FlashMemory has released an open-source retriever designed to reduce the memory footprint of DeepSeek-V4’s compressed-sparse-attention key-value cache. The project, published on GitHub under the repository FlashMemory-Deepseek-V4, is meant to decide which cache chunks should stay on the GPU during decoding and which can be moved off device.

The retriever is described as a lightweight model that looks at the hidden state of a decode token and predicts which cache chunks the next roughly 64 tokens are likely to use. Based on that prediction, it keeps only the most relevant chunks resident on the GPU. The rest can be shifted to CPU or disk storage, lowering on-device memory requirements.

According to the repository, the approach can preserve performance while holding only about 10% to 15% of the KV cache on device. In downstream evaluation, FlashMemory says the system matches or outperforms a full-attention baseline on several long-context tasks.

What the release includes

The open-source package includes the retriever model itself, a small demo with mock inputs, and a toy sparse-decode reference script that illustrates how the retrieval process fits into decoding. Model weights are also available on Hugging Face.

The repository clarifies that the published checkpoint contains retriever weights, not the full DeepSeek-V4 model. The code is intended as a standalone retriever release and a reference implementation, rather than a complete production inference stack.

The project uses three internal CSA layers, labeled l10, l12 and l20, each with its own weights. During inference, their scores are combined per chunk using either a max or mean ensemble method. The default behavior uses max, which effectively keeps the union of chunks favored by the individual layers.

How the retriever works

FlashMemory’s retriever processes a decode token’s hidden state, then projects it through several layers before comparing it with compressed key chunks. The model applies a scoring function that produces a value between 0 and 1 for each chunk, indicating how likely it is to matter for future attention.

The compressed cache format uses 132 bytes per chunk. The first 128 bytes store quantized key values, while the remaining four bytes store a scale factor used for dequantization. The repository describes the system as using fp8-style values and a dequantization step to recover usable key vectors.

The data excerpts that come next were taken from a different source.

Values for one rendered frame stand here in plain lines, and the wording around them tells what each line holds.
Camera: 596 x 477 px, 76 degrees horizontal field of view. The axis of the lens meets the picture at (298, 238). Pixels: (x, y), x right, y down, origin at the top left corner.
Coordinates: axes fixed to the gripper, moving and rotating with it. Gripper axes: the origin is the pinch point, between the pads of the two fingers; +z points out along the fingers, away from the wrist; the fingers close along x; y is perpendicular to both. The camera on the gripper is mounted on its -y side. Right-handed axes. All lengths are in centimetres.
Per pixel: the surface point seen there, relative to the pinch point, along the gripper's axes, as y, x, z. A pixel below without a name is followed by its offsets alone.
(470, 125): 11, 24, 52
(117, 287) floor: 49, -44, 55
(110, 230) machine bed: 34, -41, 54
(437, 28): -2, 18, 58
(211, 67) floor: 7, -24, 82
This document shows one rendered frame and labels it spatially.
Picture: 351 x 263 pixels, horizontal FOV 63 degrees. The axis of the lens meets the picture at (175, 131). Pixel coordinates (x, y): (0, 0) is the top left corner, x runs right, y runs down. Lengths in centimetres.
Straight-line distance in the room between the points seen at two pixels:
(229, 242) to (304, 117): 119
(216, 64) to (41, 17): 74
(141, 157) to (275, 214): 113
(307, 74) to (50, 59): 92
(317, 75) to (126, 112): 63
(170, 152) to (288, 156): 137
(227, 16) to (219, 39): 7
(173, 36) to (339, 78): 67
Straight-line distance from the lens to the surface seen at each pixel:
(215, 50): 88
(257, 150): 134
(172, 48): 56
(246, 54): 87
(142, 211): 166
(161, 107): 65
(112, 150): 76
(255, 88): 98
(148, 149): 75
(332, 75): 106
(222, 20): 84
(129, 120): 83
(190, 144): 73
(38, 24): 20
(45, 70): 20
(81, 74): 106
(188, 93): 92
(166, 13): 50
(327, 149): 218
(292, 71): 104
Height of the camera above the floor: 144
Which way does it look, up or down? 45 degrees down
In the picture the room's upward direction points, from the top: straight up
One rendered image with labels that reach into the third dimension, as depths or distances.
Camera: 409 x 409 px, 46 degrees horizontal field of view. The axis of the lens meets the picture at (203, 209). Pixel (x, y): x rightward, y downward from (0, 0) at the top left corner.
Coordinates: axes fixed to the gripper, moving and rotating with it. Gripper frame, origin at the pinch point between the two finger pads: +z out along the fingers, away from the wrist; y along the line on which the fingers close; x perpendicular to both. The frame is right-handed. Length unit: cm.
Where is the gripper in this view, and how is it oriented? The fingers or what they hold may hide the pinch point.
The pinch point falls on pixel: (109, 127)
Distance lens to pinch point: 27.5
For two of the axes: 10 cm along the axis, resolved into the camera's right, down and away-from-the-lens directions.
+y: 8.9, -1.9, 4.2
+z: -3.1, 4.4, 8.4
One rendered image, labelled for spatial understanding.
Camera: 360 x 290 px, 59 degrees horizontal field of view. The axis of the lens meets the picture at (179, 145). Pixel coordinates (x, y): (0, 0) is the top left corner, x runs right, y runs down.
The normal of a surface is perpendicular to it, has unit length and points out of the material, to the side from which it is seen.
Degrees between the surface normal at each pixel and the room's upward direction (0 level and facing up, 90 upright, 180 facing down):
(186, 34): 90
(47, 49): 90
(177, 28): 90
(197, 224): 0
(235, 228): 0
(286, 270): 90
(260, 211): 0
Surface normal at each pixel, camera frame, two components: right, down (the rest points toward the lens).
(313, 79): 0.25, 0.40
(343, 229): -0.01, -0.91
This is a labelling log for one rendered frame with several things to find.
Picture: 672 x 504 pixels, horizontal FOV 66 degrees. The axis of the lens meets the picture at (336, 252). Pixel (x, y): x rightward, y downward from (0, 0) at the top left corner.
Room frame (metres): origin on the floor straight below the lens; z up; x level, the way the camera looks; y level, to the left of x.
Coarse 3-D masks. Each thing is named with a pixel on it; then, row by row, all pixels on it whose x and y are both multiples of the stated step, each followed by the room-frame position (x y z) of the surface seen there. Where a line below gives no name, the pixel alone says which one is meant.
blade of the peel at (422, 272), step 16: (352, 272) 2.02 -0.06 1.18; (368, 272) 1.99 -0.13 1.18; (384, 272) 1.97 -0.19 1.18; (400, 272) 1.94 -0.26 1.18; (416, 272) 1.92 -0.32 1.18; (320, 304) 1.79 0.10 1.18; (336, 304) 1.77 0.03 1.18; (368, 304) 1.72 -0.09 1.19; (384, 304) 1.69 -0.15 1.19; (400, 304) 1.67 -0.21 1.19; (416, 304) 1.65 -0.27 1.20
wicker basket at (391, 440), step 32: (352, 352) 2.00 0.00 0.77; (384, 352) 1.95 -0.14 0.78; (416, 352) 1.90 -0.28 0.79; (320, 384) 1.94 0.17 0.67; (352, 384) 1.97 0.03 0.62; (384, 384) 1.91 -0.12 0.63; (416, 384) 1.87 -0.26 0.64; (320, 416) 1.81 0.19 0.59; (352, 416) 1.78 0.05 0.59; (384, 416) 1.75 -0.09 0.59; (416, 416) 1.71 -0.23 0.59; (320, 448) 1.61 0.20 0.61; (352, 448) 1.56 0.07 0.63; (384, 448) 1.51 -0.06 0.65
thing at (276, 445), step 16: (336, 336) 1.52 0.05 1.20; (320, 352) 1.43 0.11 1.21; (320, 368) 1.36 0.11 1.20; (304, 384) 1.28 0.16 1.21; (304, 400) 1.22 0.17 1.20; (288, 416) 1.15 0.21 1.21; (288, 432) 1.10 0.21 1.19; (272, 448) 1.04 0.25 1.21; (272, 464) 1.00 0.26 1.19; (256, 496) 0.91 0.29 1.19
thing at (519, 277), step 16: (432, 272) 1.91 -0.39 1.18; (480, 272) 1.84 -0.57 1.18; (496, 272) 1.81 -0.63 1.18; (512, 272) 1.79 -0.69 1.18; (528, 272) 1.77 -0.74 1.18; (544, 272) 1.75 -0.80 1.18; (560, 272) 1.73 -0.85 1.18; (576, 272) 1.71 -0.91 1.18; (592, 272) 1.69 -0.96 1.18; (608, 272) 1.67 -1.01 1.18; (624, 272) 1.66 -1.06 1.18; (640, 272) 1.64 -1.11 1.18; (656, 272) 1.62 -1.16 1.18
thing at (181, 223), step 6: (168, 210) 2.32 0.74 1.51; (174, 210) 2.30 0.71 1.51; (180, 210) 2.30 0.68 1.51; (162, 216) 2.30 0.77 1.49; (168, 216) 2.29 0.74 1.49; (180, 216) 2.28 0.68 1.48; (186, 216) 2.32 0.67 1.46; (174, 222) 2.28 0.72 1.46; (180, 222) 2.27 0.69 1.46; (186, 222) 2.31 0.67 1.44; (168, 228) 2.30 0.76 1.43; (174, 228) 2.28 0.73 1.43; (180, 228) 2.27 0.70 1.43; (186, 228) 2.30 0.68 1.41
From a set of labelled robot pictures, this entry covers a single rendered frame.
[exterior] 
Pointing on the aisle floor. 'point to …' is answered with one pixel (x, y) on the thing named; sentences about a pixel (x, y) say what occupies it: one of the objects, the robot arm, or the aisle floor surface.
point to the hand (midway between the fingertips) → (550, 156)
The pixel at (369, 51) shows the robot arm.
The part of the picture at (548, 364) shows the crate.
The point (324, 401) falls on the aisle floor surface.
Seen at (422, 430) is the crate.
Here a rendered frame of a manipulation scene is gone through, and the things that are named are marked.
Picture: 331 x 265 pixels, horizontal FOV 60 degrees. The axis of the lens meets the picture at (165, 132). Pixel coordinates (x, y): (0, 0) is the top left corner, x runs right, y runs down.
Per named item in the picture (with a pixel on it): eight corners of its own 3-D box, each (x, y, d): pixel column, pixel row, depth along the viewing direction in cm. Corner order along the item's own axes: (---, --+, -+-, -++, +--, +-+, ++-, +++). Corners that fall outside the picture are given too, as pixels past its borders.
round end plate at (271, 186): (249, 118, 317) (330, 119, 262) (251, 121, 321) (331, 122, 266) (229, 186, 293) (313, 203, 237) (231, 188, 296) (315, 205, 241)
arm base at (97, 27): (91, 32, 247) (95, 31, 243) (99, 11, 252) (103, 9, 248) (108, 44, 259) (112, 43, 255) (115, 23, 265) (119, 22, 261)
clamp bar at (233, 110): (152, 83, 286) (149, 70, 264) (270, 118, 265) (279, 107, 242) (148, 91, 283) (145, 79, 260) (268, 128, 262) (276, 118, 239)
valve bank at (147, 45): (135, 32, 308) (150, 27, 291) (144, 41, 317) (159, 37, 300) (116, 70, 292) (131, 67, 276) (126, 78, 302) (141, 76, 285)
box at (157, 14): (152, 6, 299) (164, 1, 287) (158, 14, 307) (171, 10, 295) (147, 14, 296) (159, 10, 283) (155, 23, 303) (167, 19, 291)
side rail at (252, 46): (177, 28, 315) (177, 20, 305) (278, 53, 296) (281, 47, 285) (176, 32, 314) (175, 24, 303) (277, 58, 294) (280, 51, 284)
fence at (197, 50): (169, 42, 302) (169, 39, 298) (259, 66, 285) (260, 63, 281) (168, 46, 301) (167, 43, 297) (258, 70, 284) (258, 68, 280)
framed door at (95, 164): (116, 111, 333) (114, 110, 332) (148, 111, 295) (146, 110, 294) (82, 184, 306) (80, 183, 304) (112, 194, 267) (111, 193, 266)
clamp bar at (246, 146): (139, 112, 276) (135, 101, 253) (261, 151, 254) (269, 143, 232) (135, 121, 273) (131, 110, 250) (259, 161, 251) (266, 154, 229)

The release also documents the architecture in some detail, including the use of RoPE, a Hadamard transform and a small ensemble across three layers. Hyperparameters such as head count, head dimension and rotary embedding settings are listed in the repository for reproducibility.

Long-context results and limitations

FlashMemory reports that the retriever performs well on long-context workloads, including RULER, LongMemEval and LongBench V2. The repository says some tasks show parity with the full-attention baseline, while others show small gains. It also notes that especially precise needle-in-a-haystack style retrieval can require a threshold fallback in the serving layer.

The toy inference script is presented as a pedagogical example of the decode-time control flow. It does not implement the full production swap engine or real CPU-to-GPU cache movement. Instead, it simulates sparse attention by masking out unselected chunks.

FlashMemory is distributing the project under an MIT license. The GitHub page also includes a citation request for researchers who use the work in their own projects.